Task to carry out: Only lines holding the word "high" should be copied from the material.

Dataset excerpt:
· · · · · · ·

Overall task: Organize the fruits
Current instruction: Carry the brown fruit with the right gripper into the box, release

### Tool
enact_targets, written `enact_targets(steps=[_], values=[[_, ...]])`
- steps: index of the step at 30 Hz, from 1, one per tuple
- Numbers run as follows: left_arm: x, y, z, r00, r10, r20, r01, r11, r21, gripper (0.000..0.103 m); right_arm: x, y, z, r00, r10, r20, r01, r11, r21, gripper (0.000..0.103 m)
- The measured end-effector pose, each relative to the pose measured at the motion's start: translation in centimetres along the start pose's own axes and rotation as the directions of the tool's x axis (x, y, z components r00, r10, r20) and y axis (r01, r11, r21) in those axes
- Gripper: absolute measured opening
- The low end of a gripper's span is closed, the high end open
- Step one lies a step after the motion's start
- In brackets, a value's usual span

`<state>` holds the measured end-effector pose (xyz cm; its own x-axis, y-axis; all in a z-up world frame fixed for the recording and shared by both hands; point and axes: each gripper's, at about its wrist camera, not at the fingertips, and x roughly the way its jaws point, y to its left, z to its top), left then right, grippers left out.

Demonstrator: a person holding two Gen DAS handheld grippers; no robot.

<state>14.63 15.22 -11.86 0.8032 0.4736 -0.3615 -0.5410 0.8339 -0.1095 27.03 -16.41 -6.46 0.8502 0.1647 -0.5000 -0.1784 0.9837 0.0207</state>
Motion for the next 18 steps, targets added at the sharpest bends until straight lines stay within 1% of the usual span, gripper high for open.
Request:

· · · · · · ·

Response for this exercise:
- The low end of a gripper's span is closed, the high end open
Motion for the next 18 steps, targets added at the sharpest bends until straight lines stay within 1% of the usual span, gripper high for open.

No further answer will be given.